Print, without alteration, the lines that extend from the one holding "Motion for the" to the final line of the listing below.

- **Dataset content**:

◆ ◆ ◆ ◆ ◆

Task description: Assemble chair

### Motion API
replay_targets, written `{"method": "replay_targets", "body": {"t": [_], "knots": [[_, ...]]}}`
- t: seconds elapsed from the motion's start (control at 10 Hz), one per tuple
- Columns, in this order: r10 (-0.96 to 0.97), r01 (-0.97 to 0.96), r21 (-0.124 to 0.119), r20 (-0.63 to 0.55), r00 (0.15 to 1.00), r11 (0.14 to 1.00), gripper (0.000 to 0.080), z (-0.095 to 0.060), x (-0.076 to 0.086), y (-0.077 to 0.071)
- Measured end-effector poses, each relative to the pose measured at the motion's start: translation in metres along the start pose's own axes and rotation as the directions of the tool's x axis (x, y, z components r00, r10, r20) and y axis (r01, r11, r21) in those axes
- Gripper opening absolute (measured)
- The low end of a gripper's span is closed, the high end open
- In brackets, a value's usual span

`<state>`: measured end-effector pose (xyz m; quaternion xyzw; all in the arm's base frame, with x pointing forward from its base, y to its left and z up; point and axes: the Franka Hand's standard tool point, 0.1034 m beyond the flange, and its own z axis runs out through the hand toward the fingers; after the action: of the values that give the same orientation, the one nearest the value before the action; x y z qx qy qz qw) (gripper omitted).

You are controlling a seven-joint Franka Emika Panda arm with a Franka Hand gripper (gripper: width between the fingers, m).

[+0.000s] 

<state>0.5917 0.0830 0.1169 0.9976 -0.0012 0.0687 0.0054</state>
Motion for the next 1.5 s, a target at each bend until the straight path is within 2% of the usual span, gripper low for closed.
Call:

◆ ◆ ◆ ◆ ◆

- **Answer to the exercise**:
Motion for the next 1.5 s, a target at each bend until the straight path is within 2% of the usual span, gripper low for closed.
Call:

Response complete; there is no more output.